Greetings from the other side of the Mason-Dixxon line! Almost one month moved in, we are finally starting to settle into the new digs, and I’m trying desperately to get back to my normal (whatever that is) routine. (Thank you to my MIL whose email yesterday is what
guilted inspired me to drag my butt out of bed this morning and hit the “publish” button on this thing. This post is dedicated to her and my mom, who both worked their fannies off trying to get us packed up in time for moving day; to my FIL, who traded in his robes for his muscle shirt and helped us lift all the things that he probably shouldn’t be lifting; and to our friends back in Johnstown, who are still dealing with the aftermath of our tornado-like move.)
As we approached our big moving day, I summarized my really efficient (or so I thought) plan of attack with five simple “p” words. You can read about it here and here (pretty please, and if you wanted to leave me love on the site, I’d totally let you; being in transit when the articles were published, I didn’t have a chance to publicize them). Looking back, perhaps the planning process can be described with only one letter, but I need a few more to describe the entire experience.
Abrasions (aka I fought the hutch, and the hutch won): Even though Hubby and I have been married for almost five years, we have very few pieces of “real” furniture. My china cabinet is one of those pieces, and one of which I’m extremely proud. When I had to make a split-decision between my wrists and the hutch of my cabinet, the choice was easy. The result was several abrasions to both wrists and a slightly sprained thumb, making the following day of lifting a bit of a challenge (but my hutch is sitting pretty).
Clampetts (See also Strategize): Despite having a seventeen-foot moving trailer, an SUV, and a five-foot trailer hitched to that, I still had to pack my car from floorboard to ceiling (and that’s AFTER a ginormous garage sale). And before you even ask, yes, that’s a boombox. I’m planning to take it on Antiques Roadshow 50 years from now.

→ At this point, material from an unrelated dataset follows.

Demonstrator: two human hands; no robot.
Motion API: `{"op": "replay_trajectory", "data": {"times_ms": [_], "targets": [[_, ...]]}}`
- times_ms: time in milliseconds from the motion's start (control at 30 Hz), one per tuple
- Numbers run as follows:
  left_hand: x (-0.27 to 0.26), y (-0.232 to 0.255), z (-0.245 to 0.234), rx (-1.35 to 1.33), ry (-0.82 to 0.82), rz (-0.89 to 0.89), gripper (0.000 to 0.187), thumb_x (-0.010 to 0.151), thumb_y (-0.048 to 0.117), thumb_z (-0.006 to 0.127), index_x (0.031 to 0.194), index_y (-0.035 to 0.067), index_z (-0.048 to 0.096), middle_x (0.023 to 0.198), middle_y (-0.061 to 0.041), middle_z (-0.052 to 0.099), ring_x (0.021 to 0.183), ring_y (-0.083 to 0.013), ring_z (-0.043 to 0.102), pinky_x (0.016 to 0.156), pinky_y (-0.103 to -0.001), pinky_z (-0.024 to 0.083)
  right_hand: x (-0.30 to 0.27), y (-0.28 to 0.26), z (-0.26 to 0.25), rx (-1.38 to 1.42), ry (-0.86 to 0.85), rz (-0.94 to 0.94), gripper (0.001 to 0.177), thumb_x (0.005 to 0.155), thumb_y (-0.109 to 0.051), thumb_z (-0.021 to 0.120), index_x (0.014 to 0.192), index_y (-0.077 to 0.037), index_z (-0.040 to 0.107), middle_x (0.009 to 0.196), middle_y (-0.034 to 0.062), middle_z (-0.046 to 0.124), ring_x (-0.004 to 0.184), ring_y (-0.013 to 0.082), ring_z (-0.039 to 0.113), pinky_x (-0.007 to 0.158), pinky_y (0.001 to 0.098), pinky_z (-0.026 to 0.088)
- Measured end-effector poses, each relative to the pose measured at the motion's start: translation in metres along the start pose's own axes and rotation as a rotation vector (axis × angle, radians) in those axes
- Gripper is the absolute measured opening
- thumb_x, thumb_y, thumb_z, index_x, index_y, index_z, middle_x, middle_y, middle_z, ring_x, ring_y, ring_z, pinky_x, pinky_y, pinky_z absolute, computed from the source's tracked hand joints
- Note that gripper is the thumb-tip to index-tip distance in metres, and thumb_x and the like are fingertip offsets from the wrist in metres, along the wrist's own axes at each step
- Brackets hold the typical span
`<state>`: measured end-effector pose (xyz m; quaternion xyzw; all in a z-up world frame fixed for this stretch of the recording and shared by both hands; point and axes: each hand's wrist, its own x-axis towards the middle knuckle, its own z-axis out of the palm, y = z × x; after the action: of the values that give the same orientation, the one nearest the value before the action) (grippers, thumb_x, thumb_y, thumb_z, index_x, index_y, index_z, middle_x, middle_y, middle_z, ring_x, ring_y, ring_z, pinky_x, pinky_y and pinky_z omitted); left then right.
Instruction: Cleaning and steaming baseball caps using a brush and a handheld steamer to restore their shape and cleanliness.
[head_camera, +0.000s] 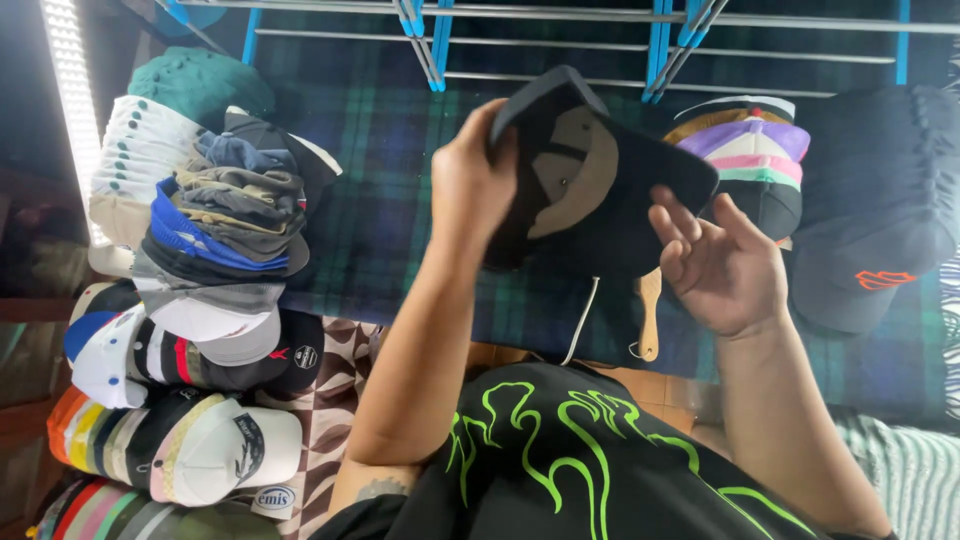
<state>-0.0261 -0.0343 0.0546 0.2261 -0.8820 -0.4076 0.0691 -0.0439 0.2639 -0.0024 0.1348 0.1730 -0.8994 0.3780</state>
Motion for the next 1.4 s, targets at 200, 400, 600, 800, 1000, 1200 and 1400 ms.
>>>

Effort: Everyone put in tremendous effort during the move, including Mimi, who was an excellent supervisor, as I’m sure you can tell.
F#*$ (just kidding… kinda) Forgetfulness: The expletive came after the forgetfulness: when I realized that I forgot to pack the corkscrew in one of the bags of Things I Will Need Before the Moving Truck Will Arrive and so I’ll Pack it in My Car (See also Clampetts and Strategize). Fortunately, I found a Swiss Army knife at the bottom of one of said bags (where it came from, I have no idea), and fortunately, the Swiss like to open a bottle of wine in between using their gadget to gut fish and file their nails. Diane, I know what you’re going to say: I could have avoided this whole frustration if I would just switch to boxed wine. I’m taking it under advisement.

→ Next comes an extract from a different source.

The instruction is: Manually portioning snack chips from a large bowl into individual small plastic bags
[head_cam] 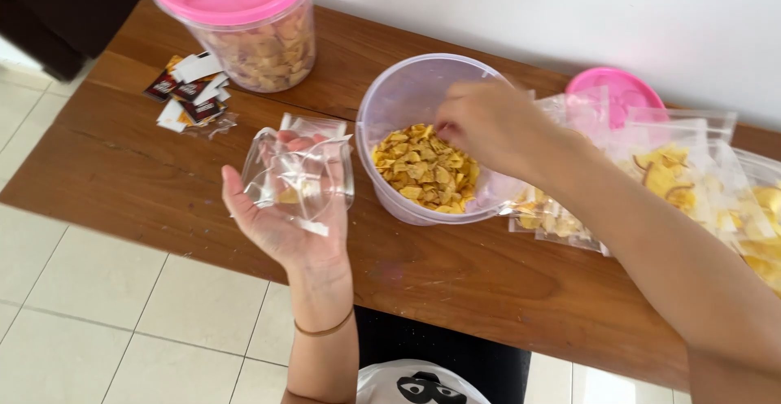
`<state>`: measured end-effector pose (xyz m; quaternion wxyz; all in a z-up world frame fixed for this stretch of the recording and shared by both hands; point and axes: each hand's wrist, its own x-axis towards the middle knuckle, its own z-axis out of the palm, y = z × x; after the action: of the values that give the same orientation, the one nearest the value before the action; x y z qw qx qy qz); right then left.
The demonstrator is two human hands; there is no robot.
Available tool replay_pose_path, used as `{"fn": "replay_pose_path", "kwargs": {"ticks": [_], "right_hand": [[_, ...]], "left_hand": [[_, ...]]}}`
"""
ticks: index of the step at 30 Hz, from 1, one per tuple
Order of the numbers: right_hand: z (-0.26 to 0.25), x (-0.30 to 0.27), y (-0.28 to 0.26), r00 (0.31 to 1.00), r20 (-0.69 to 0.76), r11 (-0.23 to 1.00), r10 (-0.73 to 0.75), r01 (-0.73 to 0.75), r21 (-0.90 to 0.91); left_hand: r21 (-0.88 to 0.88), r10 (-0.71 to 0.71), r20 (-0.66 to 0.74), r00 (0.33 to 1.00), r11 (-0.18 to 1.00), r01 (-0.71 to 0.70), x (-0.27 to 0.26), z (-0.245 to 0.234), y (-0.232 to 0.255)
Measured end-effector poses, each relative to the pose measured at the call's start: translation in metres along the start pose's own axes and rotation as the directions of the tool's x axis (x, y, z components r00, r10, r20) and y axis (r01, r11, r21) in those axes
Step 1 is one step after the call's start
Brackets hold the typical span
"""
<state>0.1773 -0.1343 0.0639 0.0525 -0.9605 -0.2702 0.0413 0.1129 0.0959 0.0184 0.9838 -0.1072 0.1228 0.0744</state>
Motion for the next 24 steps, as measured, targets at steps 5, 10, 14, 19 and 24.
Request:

(Wishing and) Hoping (and thinking and praying): ‘Twas the night before moving, and all through the town, neighbors heard cursing as we battened the damn truck down. Once the strategizing was over, all we could do was hope and pray that we did a good job and that the majority of our stuff would arrive in one piece (thankfully, with few exceptions, it did).

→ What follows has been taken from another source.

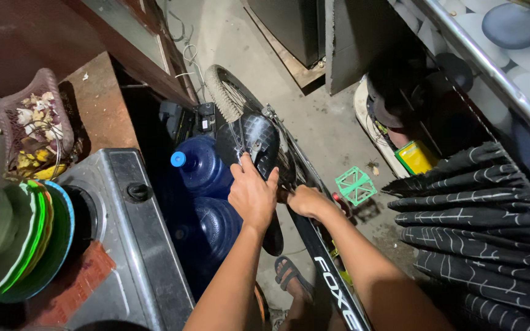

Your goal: The person uses a wrench to loosen the bicycle seat clamp, wiggles the saddle and seatpost free, and removes the saddle with its seatpost from the bike. They then wipe the saddle and seatpost with a cloth and use pliers on the seatpost clamp while holding the parts over the work table.

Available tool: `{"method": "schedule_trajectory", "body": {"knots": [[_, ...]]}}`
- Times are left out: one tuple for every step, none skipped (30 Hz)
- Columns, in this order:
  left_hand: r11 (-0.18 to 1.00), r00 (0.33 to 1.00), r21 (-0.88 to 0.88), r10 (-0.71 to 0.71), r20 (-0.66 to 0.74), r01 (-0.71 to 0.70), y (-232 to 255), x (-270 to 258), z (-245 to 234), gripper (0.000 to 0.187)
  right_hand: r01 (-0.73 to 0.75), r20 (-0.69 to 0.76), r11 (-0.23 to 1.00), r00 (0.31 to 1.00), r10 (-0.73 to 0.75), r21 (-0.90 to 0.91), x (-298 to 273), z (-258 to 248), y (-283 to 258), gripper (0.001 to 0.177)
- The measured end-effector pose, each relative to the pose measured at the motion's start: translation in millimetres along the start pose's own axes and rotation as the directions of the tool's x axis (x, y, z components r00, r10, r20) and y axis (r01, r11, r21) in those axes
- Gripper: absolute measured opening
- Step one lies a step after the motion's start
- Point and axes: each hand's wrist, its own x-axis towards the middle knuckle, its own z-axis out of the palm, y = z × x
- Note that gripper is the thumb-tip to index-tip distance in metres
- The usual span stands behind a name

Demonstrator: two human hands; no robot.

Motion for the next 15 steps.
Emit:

Limbo (See also Waiting): What do you do when you’re on vacation from work so that you can unpack a truck that has yet to arrive? Why, you go shopping of course! (And see Eclipse for a third time. WHAT?! My mother had yet to see it. I was just being a good daughter.) Being in limbo is unsettling, but it can also be kinda fun.
Strategize (See also Clampetts): After having to pack a seventeen-foot trailer by ourselves, I now understand why movers charge so much. We had to use almost as much brain power as we did muscle to load the truck. Trying to figure out the puzzle of how to fit everything in so that it was secure and didn’t get damaged wasn’t easy. Happily, Hubby and I were much better at this game than we are at Tetris. (*whispering* Actually, we’re pretty good at it, but don’t tell. If anyone asks if they should call us for help, let them know that our stuff came off the truck so damaged, we had to buy all new furniture. Thanks.)
Waiting (See also Limbo): Lucky for Mimi, she didn’t have to wait to get out of her cat carrier for nearly as long as we had to wait for our trailer. Why don’t trucks ever arrive when they say they’re going to? This is why you pack your TV in the car and turn on cable before you even turn on the water. (Are you writing this down? It’s a tip to live by.)
Zen: When all was over, and our bruises were healed and our muscles no longer ached, we forgot about all the hassles of the move and enjoyed the Zen of our new home. HA! Maybe if your name is Mimi. As for me, I learned a very valuable lesson: when moving down the coast, HIRE MOVERS.